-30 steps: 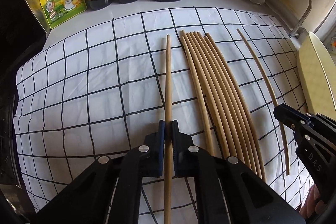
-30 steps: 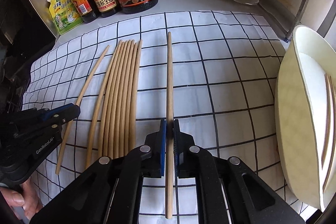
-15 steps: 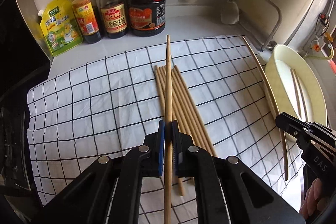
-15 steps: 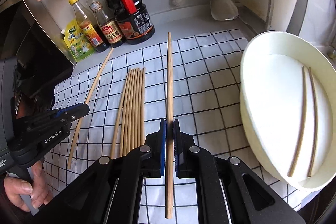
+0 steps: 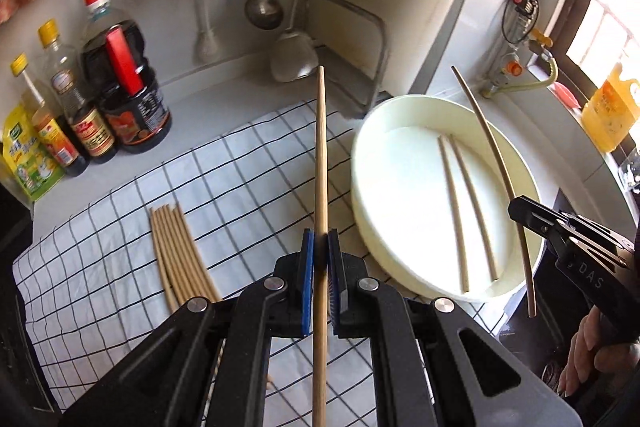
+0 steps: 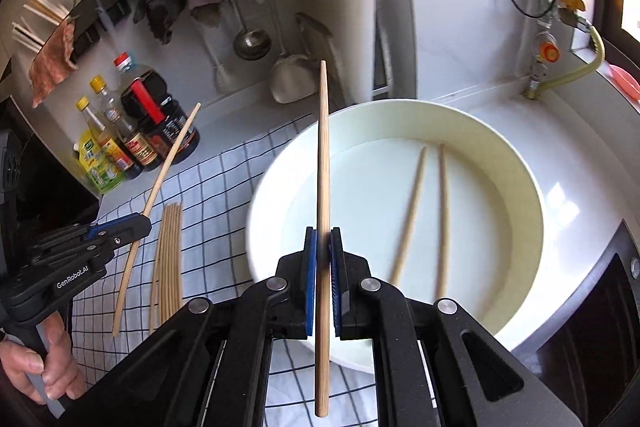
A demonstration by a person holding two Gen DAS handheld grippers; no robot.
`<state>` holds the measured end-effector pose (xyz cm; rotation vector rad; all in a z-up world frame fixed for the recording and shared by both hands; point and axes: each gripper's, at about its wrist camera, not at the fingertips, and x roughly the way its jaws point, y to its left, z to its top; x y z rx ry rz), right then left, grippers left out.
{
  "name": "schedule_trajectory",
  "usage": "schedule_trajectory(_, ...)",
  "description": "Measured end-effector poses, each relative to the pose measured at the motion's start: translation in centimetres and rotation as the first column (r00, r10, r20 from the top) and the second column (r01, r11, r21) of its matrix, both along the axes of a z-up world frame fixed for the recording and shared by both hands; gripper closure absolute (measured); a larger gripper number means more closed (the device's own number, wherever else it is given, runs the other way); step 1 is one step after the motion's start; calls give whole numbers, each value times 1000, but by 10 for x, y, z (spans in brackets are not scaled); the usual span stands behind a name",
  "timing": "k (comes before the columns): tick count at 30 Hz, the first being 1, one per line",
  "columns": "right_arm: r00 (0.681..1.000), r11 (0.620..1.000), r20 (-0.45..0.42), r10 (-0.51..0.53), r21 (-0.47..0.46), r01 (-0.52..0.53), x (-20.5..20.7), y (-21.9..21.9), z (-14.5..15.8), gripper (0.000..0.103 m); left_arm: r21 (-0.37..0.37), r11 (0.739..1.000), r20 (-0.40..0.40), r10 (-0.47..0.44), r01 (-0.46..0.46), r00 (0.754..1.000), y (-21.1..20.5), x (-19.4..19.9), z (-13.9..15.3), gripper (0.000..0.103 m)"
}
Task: Organize utensils
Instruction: 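Lift and carry the left tool's chopstick to the basin while the right tool carries its own, then open the left tool over the basin while the right tool releases its chopstick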
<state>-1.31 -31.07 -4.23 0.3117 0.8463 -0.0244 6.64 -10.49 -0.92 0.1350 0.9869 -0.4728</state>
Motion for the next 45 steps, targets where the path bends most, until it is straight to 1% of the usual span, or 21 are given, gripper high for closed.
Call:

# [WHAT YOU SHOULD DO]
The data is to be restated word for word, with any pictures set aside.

# [EXERCISE RESULT]
-30 steps: 
-30 steps: 
-15 steps: 
-15 steps: 
+0 steps: 
+0 steps: 
A demonstration by a person holding two Gen DAS handheld grippers; no robot.
`<state>` holds the measured end-effector pose (xyz cm; rotation vector rad; all in a z-up world frame fixed for the recording and shared by both hands; point and axes: each gripper's, at about its wrist camera, not at the fingertips, and x roughly the way its jaws point, y to its left, z to its top; x y z rx ry rz), right then left, grippers left out.
{
  "name": "schedule_trajectory",
  "usage": "schedule_trajectory(_, ...)",
  "description": "Measured end-effector poses, each relative to the pose measured at the motion's start: translation in centimetres and rotation as the first column (r00, r10, r20 from the top) and the second column (r01, r11, r21) of its matrix, both along the axes of a z-up world frame fixed for the recording and shared by both hands; gripper closure absolute (measured); a larger gripper number means more closed (the device's own number, wherever else it is given, runs the other way); step 1 is one step after the motion's start; calls give whole numbers, each value times 1000, but by 10 for x, y, z (spans in brackets are not scaled); the usual span stands behind a name",
  "timing": "k (comes before the columns): tick count at 30 Hz, the first being 1, one per line",
  "columns": "right_arm: r00 (0.681..1.000), r11 (0.620..1.000), r20 (-0.45..0.42), r10 (-0.51..0.53), r21 (-0.47..0.46), r01 (-0.52..0.53), x (-20.5..20.7), y (-21.9..21.9), z (-14.5..15.8), gripper (0.000..0.103 m); left_arm: r21 (-0.37..0.37), r11 (0.739..1.000), r20 (-0.40..0.40), r10 (-0.47..0.44), r01 (-0.46..0.46), r00 (0.754..1.000), y (-21.1..20.5), x (-19.4..19.9), z (-13.9..15.3), gripper (0.000..0.103 m)"
}
Task: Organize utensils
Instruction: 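Lift and carry the left tool's chopstick to the basin while the right tool carries its own, then open the left tool over the basin while the right tool releases its chopstick
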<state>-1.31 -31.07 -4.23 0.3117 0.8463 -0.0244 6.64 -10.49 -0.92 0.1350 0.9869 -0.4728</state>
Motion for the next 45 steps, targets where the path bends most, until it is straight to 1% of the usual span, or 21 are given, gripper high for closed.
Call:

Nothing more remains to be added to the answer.